● **AIM OF THE EXERCISE**:
Skip the pictures. Quote every line below, exactly, from the one with "Zoom in on the white paper towel sheet here." through the final line.

Start of TASK INPUT

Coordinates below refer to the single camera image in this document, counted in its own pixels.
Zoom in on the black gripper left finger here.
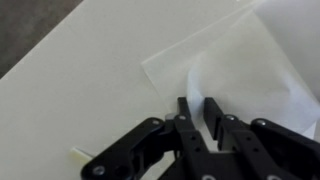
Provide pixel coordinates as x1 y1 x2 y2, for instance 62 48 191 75
80 96 212 180

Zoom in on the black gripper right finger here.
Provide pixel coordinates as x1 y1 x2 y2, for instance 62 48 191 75
203 97 320 180

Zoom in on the white paper towel sheet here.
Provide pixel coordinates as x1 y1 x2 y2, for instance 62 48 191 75
141 6 320 141

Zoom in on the white plastic spoon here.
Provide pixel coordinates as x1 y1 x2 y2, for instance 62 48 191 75
70 147 95 163

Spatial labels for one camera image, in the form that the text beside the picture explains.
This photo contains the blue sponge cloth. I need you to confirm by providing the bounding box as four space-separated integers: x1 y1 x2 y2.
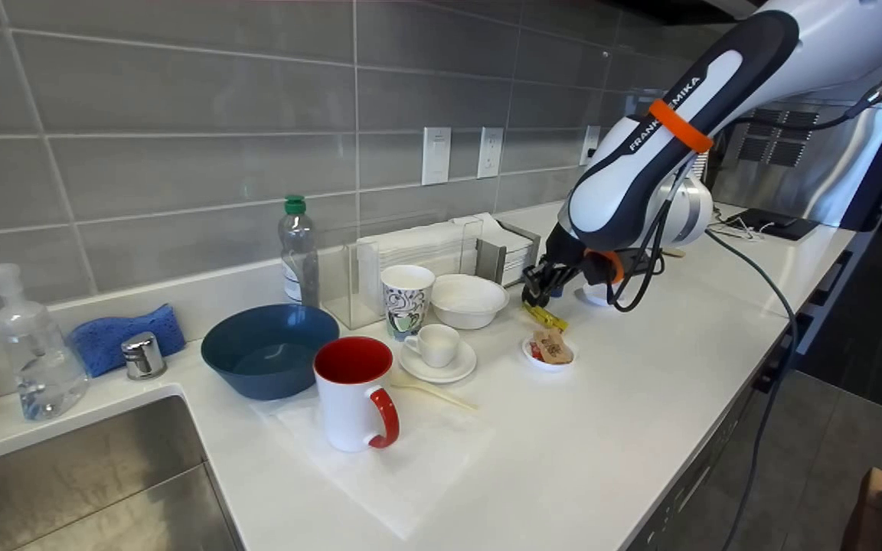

End of TASK INPUT

● **RESULT**:
Zoom in on the white paper towel sheet here.
Provide pixel coordinates as x1 y1 x2 y2, for instance 62 48 191 75
141 6 320 141

Zoom in on the white plastic spoon here.
Provide pixel coordinates as x1 y1 x2 y2, for instance 62 48 191 75
70 147 95 163

Spatial labels for one camera image, in the form that the text beside the picture explains.
This photo contains the blue sponge cloth. I need you to confirm by providing the bounding box as four space-separated integers: x1 y1 x2 y2.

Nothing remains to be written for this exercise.